» EXERCISE INSTRUCTIONS
Here the job is to return only the lines of the material, exactly, from the first one to the line with "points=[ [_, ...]".

--- AVAILABLE RECORDS Enclosed Below ---

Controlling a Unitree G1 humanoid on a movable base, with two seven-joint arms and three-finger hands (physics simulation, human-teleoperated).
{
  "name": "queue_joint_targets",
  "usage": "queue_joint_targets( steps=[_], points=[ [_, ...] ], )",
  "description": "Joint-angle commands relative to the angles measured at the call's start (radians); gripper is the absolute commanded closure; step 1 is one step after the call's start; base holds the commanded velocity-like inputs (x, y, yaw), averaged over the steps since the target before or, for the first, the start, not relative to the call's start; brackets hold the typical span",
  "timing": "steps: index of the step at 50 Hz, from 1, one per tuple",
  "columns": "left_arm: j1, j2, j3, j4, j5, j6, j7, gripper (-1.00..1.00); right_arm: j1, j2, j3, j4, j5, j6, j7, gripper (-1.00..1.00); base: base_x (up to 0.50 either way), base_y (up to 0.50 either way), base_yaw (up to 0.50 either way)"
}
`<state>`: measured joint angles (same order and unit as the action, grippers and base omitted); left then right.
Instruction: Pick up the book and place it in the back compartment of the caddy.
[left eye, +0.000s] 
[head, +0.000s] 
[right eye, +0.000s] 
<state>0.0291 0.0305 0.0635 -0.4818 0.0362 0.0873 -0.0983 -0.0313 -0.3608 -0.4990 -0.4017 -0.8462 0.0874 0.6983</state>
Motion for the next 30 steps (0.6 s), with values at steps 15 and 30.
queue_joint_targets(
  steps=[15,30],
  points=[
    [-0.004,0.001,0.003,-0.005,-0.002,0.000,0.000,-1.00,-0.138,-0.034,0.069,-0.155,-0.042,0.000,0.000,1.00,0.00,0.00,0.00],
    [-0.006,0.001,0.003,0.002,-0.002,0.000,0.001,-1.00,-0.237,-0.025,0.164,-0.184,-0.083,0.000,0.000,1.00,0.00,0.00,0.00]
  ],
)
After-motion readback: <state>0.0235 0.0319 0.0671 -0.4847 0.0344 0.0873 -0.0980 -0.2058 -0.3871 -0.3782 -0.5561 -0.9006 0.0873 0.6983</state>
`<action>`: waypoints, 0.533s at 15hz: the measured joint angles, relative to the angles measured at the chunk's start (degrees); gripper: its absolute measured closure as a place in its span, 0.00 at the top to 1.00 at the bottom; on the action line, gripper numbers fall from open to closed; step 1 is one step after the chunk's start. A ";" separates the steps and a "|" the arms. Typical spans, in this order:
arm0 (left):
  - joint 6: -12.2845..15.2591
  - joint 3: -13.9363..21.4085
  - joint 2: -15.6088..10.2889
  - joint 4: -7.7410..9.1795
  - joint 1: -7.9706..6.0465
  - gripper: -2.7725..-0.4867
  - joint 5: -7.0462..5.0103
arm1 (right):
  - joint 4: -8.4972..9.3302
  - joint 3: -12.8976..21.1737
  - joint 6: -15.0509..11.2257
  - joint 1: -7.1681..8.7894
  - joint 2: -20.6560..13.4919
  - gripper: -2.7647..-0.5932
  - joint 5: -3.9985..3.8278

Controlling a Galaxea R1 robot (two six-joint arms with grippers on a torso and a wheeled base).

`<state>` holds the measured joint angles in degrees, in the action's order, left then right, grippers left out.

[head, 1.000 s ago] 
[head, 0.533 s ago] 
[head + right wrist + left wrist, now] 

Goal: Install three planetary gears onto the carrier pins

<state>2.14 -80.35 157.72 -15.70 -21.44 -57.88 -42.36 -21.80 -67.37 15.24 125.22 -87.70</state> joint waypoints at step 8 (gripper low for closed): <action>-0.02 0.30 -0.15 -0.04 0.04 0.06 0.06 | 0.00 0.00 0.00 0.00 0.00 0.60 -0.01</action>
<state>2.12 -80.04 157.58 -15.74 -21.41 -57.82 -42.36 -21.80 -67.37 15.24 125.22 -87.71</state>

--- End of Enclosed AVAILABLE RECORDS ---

» YOUR RESPONSE
Controlling a Unitree G1 humanoid on a movable base, with two seven-joint arms and three-finger hands (physics simulation, human-teleoperated).
{
  "name": "queue_joint_targets",
  "usage": "queue_joint_targets( steps=[_], points=[ [_, ...] ], )",

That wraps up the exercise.